面具男子卻也是怔怔的看向了亦琛的位置,正在與他們交手的陳伯見這些人突然收手,也是有些不解,不過看見亦琛那邊出了狀況,也顧不得和這些人打鬥,忙招呼侍衛和他一起退回了亦琛身邊。
一時間雙方人馬又僵持了下來,陳伯退回到亦琛身邊,說道,“王爺,小七姑娘受了傷,王爺快帶她走吧。有我在這兒給王爺善後。”
亦琛自然是相信陳伯的能力,全身而退並不難,便點了點頭。
他抱起躺在他懷中的小七,小心翼翼的,深怕碰到她的傷口,會弄疼了她,亦琛對陳伯說道,“陳伯,不可戀戰,務必全身而退。”
雖然生生死死見過不少,但是他心裏仍舊是厭倦這些打打殺殺。
陳伯點點頭,“白戰此時恐怕已經帶着高小姐安全退開了,在西邊樹林邊上,我備了幾匹快馬,王爺可以到那裏去,乘馬離開。”

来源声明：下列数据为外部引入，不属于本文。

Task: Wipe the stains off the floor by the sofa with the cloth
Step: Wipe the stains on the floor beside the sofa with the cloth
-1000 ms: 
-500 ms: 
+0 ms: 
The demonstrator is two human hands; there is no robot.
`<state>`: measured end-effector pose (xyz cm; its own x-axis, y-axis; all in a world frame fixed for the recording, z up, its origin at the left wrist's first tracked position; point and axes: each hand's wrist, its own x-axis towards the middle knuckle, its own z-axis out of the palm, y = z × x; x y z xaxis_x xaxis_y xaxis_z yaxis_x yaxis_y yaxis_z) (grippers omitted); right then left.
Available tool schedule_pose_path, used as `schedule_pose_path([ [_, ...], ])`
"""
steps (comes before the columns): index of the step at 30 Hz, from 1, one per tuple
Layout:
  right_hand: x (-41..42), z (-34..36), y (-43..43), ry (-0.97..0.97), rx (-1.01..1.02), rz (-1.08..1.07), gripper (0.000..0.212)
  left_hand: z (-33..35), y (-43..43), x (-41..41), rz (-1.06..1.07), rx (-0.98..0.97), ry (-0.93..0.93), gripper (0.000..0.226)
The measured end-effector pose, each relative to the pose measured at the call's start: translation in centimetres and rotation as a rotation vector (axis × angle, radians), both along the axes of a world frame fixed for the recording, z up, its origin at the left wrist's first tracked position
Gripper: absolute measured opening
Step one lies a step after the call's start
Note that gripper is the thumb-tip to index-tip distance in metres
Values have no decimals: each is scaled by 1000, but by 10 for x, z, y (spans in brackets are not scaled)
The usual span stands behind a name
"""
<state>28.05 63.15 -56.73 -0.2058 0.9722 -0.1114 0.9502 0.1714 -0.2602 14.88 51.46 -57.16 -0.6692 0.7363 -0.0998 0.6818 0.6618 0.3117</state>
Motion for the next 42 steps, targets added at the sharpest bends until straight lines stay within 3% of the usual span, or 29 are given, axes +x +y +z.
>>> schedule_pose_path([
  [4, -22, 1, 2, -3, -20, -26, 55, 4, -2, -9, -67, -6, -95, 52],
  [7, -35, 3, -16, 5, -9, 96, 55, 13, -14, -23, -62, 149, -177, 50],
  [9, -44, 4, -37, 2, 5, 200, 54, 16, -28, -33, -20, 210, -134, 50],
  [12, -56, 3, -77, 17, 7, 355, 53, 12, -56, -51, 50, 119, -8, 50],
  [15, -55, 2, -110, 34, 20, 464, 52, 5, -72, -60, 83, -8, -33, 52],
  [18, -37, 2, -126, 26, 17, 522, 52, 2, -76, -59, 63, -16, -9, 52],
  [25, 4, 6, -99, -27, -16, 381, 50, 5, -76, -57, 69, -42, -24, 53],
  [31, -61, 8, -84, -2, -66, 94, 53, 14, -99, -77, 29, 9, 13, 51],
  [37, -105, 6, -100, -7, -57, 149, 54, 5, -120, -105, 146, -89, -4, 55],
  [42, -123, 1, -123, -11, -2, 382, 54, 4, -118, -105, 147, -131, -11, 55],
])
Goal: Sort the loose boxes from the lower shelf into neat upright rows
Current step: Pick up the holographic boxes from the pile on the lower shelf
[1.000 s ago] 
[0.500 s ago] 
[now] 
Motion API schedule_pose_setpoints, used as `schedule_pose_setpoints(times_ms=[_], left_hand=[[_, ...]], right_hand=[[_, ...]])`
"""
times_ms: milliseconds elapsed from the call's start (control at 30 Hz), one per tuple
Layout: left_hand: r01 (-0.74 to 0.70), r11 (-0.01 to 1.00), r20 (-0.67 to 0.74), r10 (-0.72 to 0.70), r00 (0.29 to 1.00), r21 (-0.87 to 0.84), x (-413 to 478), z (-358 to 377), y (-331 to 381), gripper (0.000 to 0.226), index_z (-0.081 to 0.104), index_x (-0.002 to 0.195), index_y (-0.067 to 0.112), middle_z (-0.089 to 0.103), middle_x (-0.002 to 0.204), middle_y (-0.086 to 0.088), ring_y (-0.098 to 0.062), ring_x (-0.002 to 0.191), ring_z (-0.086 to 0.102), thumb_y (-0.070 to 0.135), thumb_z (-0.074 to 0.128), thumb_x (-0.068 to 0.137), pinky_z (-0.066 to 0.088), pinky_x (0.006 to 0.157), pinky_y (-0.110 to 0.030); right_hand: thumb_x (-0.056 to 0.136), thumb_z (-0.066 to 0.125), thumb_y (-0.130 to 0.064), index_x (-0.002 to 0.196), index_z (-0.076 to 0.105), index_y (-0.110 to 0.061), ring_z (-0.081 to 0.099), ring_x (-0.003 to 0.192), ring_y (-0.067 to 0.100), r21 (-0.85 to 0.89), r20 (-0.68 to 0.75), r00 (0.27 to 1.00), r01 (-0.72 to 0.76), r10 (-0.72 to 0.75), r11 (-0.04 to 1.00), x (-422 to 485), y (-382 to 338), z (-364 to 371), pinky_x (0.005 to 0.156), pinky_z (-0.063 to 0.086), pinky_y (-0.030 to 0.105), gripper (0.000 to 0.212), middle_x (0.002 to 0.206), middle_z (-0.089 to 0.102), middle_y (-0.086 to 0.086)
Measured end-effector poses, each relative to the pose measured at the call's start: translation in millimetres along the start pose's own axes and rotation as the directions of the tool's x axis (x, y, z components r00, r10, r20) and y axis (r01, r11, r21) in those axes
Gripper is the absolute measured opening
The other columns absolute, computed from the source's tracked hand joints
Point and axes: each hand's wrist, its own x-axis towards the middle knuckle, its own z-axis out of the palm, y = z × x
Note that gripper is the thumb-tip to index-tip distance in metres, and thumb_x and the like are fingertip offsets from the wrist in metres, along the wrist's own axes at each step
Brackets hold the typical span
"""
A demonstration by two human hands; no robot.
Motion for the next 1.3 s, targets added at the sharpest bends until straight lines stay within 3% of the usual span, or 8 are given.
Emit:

他部署得十分周到,說完便和那幾個侍衛一併合力,爲亦琛開出了一條退路。
眼看着亦琛就要退出視線之中,蒙克丹不禁着急,可是面具男子仍舊是剛纔的姿勢,僵在一旁,沒有動過。
他看着滿地鮮血,似乎是不忍,偏轉過了頭。
蒙克丹卻一把按住了他的肩頭,“你早已經是身不由已了。你如今的命運,便是他一手造成的,你不狠,你若你不能狠,那不光是我覺得心寒,當年那些無辜葬送的數百條冤魂都會不得解脫。
林家搭上多少人,纔將你這棵獨苗從死神手裏救下。”
很顯然這番話對於面具男子很是受用,他眼神哀愁的看着亦琛退出的方向。
蒙克丹一看奏效,但是再繼續說這樣的話反而會有相反的效果,於是他換了一個方式再說道,“我知道你的顧慮,你若真的放得下以往的一切,我自然不會逼着你。”
說罷,他嘆了一口氣準備轉身離開,面具男子卻緊緊的抓住了他的手臂將他拉了回來。
蒙克丹一喜,說道,“你可終於開竅了?”
面具男子沒有點頭,但是也沒有搖頭。
只是悶聲不響的朝着亦琛退去的方向跟了過去,是啊,他心裏在想,這一戰在所難免。
早在爹孃在斷頭臺下身首異處的時候,他便睜着眼睛躲在一旁的人羣之中看着,他要努力活着,他要讓當年曾經害過爹孃的人,也嚐嚐這種痛苦。
他之所以這樣苟延殘喘下來,就是心裏堅信,有一日能爲爹孃洗刷冤屈,這一種信念,日日年年,早已經滲入了他的骨髓之中,變成了他賴以生存的信念。
以往所做的事情,已經邁出的腳步,又怎麼能夠再來說回頭呢。
早在他選擇了這個方向的時候,就已經是將自己的後路給堵了。
深秋了,但是天氣已經寒冷的好像入冬了一樣,讓人瑟瑟發抖。